Now for our favorite part – failure to report is preempted because there is no recognized Pennsylvania state law claim for failure to report to the FDA.  Admittedly, plaintiff had some precedent to cite to beyond just Stengel.  Three other district courts in the Third Circuit had previously bought into the Stengel rationale and the state’s adoption of section 388 of Restatement (Second) of Torts.  Otherwise known as the sophisticated purchaser doctrine, it provides that a supplier can discharge its duty to warn by providing information to a third party “upon whom it can reasonably rely to communicate the information to the ultimate users.”  Id. at *9.  But McGee recognizes that is only part of the story.

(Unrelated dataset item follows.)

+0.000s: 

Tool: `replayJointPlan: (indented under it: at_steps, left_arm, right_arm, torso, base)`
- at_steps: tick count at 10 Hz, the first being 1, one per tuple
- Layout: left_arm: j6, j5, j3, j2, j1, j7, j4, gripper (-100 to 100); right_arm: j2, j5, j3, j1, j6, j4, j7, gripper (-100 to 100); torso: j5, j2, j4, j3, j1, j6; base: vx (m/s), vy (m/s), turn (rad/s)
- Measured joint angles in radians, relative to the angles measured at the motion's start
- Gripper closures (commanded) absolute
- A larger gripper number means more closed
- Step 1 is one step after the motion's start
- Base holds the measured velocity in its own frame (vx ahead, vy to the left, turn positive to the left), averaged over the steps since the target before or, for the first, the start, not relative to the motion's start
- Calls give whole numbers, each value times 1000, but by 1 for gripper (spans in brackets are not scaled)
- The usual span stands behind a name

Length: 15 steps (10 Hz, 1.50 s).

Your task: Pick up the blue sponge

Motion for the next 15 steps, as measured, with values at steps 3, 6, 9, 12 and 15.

First and foremost, nobody should be relying on Stengel anymore.  The Ninth Circuit’s decision was based on a prediction that Arizona would recognize a state law duty to warn the FDA of adverse events.  They were wrong.  The Arizona Supreme Court reached the exact opposite conclusion in Conklin v. Medtronic, Inc., 431 P.3d 571 (Ariz. 2018).  See McGee at *10, 12.  As for section 388, which is a defense not a duty, the courts that relied on it ignore that it has nothing to do with warning a federal agency, but rather is limited to “the transmission of warnings to the third person through whom the chattel is supplied.”  Id. at *10 (opinion contains full language of comment n.).  In other words, does the manufacturer discharge its duty to warn by warning the employer who purchases equipment to be used by its employees?  Nowhere does the FDA come into the equation.  Making this line of cases, a “shaky foundation” for plaintiff’s claim.  Id. at *11.  

The court agreed:

[T]he Court is not persuaded that Pennsylvania law imposes a duty upon manufacturers and sellers to report adverse events to the FDA. As discussed above, the cases cited by Plaintiff… do not currently rest on sound precedent . . ..[T]he Court is not convinced that Section 388 (or comment n thereto) creates a duty to report adverse events to the FDA under Pennsylvania law.

Id. at *12.  The claim was dismissed without prejudice, but given the state of Pennsylvania law, we don’t see the ground getting any firmer here.